Daines questioned whether Stone-Manning could really separate herself from her past involvement with conservation and political advocacy groups.

So did Sen. John Barrasso of Wyoming, the committee’s ranking Republican, who said the position of BLM director is too important to be left to what he considers Stone-Manning to be — an advocate.

“The director of Bureau of Land Management has a tremendous amount of power. In this role, Ms. Stone-Manning will have authority over lands and minerals in every state, including my home state of Wyoming,” Barrasso said in his opening statement.

“The Bureau of Land Management needs a director who believes in, and is committed to, upholding the agency’s multiple-use mandate. Based on her record, I am concerned that Ms. Stone-Manning does not fill the bill,” he added.

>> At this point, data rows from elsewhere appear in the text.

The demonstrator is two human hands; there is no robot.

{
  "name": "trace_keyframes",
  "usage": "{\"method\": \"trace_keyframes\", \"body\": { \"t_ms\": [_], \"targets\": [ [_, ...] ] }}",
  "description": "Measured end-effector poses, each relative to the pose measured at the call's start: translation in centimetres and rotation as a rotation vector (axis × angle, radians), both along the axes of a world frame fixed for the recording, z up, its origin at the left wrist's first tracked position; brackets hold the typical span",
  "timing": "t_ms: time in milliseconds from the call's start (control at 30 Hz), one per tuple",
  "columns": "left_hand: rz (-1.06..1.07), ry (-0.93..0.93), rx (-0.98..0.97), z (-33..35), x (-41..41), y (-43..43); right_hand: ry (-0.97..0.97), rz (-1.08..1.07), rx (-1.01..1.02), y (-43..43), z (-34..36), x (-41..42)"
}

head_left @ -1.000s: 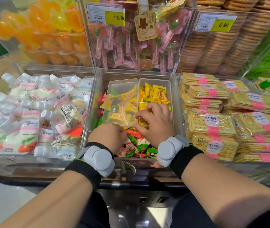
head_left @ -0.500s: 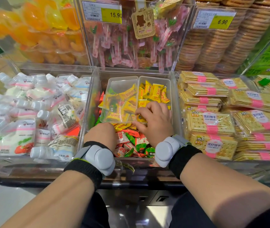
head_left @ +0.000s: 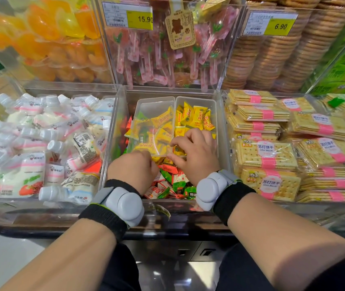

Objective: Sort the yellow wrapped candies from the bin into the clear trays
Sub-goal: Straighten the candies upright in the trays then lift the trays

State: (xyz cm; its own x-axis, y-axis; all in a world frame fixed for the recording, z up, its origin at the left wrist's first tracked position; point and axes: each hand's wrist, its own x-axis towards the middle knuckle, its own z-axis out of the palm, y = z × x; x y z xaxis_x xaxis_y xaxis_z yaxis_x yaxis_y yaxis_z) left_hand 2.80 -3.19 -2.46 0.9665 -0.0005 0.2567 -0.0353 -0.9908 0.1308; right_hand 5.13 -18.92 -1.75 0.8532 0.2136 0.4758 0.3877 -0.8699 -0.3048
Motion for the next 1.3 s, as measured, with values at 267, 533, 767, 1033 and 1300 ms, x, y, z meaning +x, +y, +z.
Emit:
{"method": "trace_keyframes", "body": {
  "t_ms": [267, 533, 767, 1033, 1300],
  "targets": [
    [-0.024, -0.116, -0.188, 1.5, -0.3, -1.1, 0.024, 0.019, 0.073, 0.1, 0.4, -0.1],
    [-0.049, -0.151, -0.266, 3.8, -0.4, -2.1, 0.019, -0.014, 0.224, 0.1, 0.6, -0.2],
    [-0.044, -0.206, -0.493, 5.3, 0.6, -2.7, -0.011, -0.013, 0.428, -0.3, 1.2, -0.2],
    [-0.009, -0.274, -0.679, 6.2, 1.9, -4.6, -0.136, 0.000, 0.508, -0.5, 1.8, -0.8],
    [-0.011, -0.218, -0.845, 6.5, 4.1, -6.3, -0.162, -0.031, 0.606, -0.5, 1.5, -0.4]
  ]
}}
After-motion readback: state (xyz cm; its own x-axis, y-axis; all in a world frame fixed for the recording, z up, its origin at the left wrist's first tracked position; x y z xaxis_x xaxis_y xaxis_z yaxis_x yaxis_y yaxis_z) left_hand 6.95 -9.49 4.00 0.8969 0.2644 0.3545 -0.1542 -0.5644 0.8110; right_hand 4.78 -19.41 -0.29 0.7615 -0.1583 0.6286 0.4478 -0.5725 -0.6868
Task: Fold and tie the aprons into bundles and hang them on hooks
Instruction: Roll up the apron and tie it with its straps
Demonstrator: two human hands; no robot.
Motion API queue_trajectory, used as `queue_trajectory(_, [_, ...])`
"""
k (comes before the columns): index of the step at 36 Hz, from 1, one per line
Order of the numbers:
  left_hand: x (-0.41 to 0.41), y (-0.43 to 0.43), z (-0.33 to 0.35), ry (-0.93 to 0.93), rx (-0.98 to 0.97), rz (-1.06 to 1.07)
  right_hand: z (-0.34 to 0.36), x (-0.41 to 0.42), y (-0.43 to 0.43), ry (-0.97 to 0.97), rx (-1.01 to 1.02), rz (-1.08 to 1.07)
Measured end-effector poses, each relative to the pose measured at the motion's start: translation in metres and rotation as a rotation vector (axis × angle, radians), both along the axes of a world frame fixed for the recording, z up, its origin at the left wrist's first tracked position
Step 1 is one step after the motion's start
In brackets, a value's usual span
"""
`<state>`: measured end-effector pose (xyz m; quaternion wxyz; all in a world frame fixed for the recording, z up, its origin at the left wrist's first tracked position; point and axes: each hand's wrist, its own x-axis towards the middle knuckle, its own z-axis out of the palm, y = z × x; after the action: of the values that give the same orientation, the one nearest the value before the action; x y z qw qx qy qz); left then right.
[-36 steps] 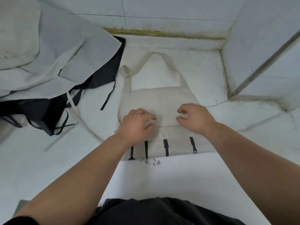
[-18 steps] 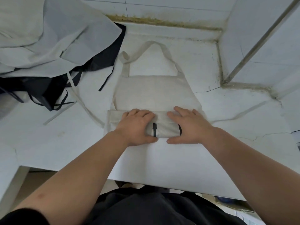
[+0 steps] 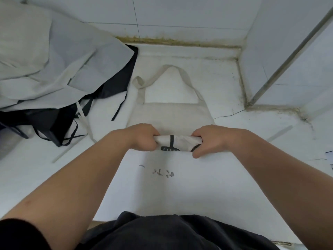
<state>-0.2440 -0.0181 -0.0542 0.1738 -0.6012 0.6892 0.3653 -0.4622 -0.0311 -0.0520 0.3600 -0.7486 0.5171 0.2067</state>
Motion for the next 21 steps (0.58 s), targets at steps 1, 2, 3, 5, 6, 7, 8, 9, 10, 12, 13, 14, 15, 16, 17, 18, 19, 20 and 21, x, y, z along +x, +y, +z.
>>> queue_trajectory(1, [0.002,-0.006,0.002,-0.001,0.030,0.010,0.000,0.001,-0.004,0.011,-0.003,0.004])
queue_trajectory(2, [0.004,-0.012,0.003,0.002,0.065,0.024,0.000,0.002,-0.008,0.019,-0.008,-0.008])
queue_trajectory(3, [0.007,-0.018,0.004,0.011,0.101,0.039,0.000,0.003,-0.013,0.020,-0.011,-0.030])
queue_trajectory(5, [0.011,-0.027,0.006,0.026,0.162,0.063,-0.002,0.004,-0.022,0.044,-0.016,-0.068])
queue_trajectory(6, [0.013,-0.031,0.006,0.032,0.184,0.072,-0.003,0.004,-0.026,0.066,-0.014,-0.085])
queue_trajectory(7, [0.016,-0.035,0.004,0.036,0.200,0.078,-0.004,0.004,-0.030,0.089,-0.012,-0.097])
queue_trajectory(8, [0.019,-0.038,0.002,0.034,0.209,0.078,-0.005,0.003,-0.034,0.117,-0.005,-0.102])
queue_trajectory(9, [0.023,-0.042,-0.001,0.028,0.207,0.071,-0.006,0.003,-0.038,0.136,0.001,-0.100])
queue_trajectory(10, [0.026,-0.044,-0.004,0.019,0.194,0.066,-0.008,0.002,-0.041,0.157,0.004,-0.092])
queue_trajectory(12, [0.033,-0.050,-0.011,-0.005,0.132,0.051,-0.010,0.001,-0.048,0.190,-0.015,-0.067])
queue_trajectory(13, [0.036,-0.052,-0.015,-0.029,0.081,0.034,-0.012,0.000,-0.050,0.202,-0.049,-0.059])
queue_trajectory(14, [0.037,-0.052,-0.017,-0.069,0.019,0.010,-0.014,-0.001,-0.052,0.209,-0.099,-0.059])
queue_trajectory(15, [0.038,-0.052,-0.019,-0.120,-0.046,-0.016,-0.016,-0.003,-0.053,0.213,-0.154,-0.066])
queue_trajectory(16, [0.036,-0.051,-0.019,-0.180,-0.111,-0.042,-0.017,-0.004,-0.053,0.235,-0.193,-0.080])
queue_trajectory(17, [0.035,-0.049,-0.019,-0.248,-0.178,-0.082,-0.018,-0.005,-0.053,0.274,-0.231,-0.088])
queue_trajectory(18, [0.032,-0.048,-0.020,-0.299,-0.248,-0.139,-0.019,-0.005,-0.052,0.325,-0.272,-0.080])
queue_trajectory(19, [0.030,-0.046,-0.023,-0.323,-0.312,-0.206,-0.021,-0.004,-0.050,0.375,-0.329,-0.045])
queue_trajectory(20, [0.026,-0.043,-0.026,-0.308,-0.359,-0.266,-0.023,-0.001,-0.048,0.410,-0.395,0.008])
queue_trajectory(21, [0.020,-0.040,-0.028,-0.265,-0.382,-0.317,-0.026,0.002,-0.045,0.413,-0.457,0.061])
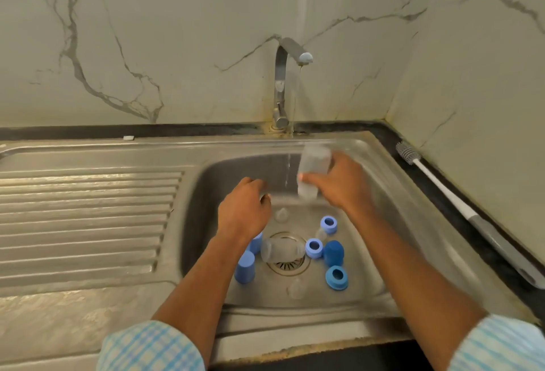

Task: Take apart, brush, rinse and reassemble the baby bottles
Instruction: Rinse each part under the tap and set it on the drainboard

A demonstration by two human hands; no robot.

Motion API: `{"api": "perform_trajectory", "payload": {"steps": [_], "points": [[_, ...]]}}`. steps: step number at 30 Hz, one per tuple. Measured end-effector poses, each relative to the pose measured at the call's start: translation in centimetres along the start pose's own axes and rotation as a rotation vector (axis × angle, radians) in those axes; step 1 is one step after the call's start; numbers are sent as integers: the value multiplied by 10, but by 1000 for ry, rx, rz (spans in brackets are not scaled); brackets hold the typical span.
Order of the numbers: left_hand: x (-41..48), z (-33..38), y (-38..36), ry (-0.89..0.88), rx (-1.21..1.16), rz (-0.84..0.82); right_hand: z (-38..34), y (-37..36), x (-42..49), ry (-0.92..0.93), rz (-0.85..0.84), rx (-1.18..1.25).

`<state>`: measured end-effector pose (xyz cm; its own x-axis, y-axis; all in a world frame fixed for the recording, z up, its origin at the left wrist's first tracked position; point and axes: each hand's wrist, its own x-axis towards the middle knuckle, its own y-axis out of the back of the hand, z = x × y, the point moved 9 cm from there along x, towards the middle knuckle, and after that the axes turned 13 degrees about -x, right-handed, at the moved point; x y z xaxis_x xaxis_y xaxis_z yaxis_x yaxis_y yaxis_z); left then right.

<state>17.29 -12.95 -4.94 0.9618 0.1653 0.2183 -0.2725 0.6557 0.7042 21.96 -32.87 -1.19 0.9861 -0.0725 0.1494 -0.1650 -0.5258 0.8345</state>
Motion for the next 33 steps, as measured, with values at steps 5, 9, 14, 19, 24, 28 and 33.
{"api": "perform_trajectory", "payload": {"steps": [5, 9, 14, 19, 24, 28, 33], "points": [[0, 0, 3, 13, 17, 13, -29, 35, 3, 88, 195, 130], [0, 0, 5, 15, 25, 22, -3, -22, 1, -69, -64, -9], [2, -2, 7, 27, 10, 53, -47, 52, -11, 139, 398, 257], [0, -3, 9, 35, 11, 68, -31, -5, -7, 12, -43, 74], [0, -6, 11, 66, 18, 79, -43, 22, -16, 92, 189, 169], [3, -8, 15, 114, -19, 100, -18, -45, -16, 6, -112, 93], [1, -20, 13, 210, -168, 122, -26, -38, -23, 94, -35, 239]]}}
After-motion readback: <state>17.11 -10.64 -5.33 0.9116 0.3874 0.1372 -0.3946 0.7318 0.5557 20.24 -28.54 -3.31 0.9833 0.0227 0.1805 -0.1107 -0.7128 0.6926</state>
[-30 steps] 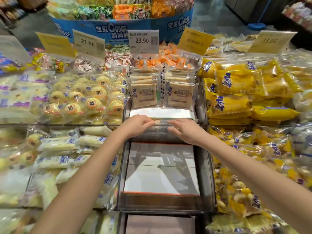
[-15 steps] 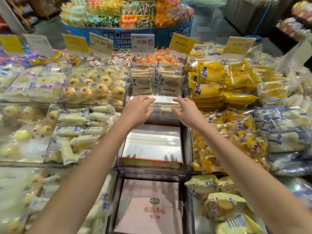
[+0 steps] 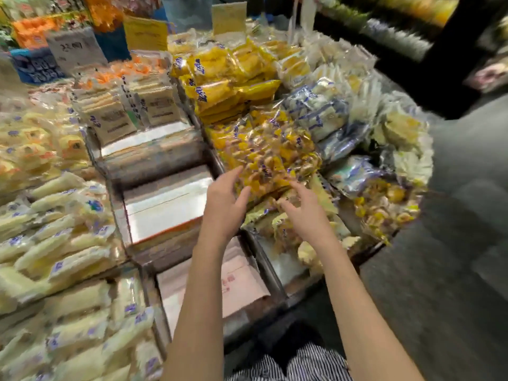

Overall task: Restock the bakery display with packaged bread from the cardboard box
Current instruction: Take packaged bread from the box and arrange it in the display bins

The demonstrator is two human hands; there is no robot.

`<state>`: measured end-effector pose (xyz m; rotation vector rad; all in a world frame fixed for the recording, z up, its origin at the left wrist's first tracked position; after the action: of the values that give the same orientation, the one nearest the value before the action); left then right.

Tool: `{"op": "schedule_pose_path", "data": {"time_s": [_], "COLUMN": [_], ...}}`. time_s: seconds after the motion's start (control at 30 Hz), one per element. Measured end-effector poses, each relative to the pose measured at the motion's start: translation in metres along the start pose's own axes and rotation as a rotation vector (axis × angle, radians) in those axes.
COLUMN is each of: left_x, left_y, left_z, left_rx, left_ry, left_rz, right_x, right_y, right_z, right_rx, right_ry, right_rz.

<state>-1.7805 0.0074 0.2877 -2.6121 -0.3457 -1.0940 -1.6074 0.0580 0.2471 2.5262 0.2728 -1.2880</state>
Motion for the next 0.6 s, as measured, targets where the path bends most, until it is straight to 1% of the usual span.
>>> {"op": "schedule_pose_path", "data": {"time_s": [0.07,0.13,0.2,0.3,0.4,0.5,0.6], "left_x": [0.016,0.038,0.068,0.130,0.193,0.258,0.335], "left_y": [0.008,0.012,0.011,0.014,0.019,0.039,0.079], "left_z": [0.046,0.091,0.129,0.177,0.235,0.310,0.392], "left_rx": [-0.120,-0.239,-0.286,-0.303,-0.352,-0.429,-0.538], "left_ry": [-0.012,-0.060,-0.078,-0.068,-0.074,-0.080,-0.071], "left_rz": [0.037,0.100,0.168,0.271,0.363,0.461,0.559], "right_x": [0.041,0.074,0.104,0.149,0.199,0.255,0.321], "right_y": [0.019,0.036,0.052,0.080,0.106,0.136,0.178], "right_z": [-0.028,-0.063,-0.099,-0.156,-0.214,-0.281,-0.354], "right_rx": [0.044,0.118,0.198,0.327,0.402,0.483,0.586], "right_ry": [-0.023,-0.035,-0.030,-0.048,-0.079,-0.099,-0.115], "right_rz": [0.114,0.179,0.218,0.272,0.356,0.424,0.517]}}
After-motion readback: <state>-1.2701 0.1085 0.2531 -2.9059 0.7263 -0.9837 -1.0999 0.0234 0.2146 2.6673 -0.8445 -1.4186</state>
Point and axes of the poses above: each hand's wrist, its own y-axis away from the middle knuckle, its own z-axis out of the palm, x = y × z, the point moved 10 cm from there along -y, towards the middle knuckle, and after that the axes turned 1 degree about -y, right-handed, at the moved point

“Her career has been defined by her support for policies that restrict multiple-use activities on public land. On Twitter and in other public forums, she has expressed views that threaten the livelihoods of energy producers, of ranchers, of farmers, of loggers and others with a stake in the responsible use of our natural resources. She opposes an American energy dominance agenda. She supports prohibiting oil and gas development on federal land and waters. She believes it was wrong to relocate the Bureau of Land Management’s headquarters from Washington, D.C., to Grand Junction, Colo., so it would be closer to the resources the agency manages and the people it serves,” he said. “Perhaps most troubling is Ms. Stone-Manning’s unvarnished political partisanship.”

But Sen. Jon Tester (D-Mont.), in introducing Stone-Manning at the hearing, took issue with Barrasso’s characterization, saying Barrasso’s criticisms “do not describe the person” he knows.

Before joining Bullock’s staff, Stone-Manning served as a senior adviser to Tester and later as director of the Montana Department of Environmental Quality in the Bullock administration.

“There are places we can mine; there are places we can drill; there are places appropriate for resource extraction; there are other places that are not. I think Tracy Stone-Manning brings that understanding to the table,” Tester said. “And she is someone who believes in multiple use, and appropriate use. This is a good person that has a good heart that understands the value of our public lands.”

New Mexico Sen. Martin Heinrich (D) echoed Tester. And he urged the Senate to quickly confirm Stone-Manning, saying that she’s well qualified and that it’s time BLM had a confirmed director — for the first time since Neil Kornze left the post in 2017.

“The Bureau of Land Management has been without a confirmed director, for good reason in some cases, for almost 4 ½ years,” Heinrich said. “That should not continue one day longer.”